**Problem to solve:** Retrieve all lines below that have the string "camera".

**Dataset extract:**
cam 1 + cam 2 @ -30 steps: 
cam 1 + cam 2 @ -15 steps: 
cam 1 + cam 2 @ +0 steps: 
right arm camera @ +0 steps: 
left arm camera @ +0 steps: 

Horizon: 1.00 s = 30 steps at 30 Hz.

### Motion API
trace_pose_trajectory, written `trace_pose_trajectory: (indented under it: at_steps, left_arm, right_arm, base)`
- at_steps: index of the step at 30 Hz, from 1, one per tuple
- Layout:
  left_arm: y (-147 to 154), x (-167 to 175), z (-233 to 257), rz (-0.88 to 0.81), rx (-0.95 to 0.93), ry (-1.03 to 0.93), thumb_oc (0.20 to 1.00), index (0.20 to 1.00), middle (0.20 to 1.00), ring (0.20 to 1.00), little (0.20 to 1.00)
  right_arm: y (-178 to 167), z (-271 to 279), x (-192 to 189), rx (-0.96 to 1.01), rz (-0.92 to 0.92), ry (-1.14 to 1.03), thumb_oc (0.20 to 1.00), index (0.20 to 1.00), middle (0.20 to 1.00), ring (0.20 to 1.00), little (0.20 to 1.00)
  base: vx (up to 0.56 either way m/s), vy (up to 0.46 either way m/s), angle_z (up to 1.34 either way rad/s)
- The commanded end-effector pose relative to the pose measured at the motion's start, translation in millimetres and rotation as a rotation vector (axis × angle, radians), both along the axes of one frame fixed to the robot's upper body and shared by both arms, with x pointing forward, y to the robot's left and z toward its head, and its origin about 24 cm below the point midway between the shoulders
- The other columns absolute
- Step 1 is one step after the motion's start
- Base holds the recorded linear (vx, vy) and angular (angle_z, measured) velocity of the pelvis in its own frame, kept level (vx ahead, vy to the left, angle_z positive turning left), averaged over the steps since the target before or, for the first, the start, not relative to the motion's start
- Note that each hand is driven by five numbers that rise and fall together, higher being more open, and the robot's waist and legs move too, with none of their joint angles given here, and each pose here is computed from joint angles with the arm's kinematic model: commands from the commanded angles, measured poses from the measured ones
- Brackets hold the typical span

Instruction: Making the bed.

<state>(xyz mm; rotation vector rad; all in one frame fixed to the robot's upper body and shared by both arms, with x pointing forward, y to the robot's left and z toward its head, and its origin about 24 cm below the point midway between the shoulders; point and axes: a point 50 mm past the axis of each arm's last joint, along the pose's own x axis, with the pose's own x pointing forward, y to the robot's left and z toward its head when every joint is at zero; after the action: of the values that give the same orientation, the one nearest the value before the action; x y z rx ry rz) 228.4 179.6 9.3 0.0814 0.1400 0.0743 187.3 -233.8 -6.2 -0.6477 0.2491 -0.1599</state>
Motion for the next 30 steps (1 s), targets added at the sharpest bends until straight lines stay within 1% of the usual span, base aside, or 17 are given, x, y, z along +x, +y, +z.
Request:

**Task result:**
right arm camera @ +0 steps: 
left arm camera @ +0 steps: 

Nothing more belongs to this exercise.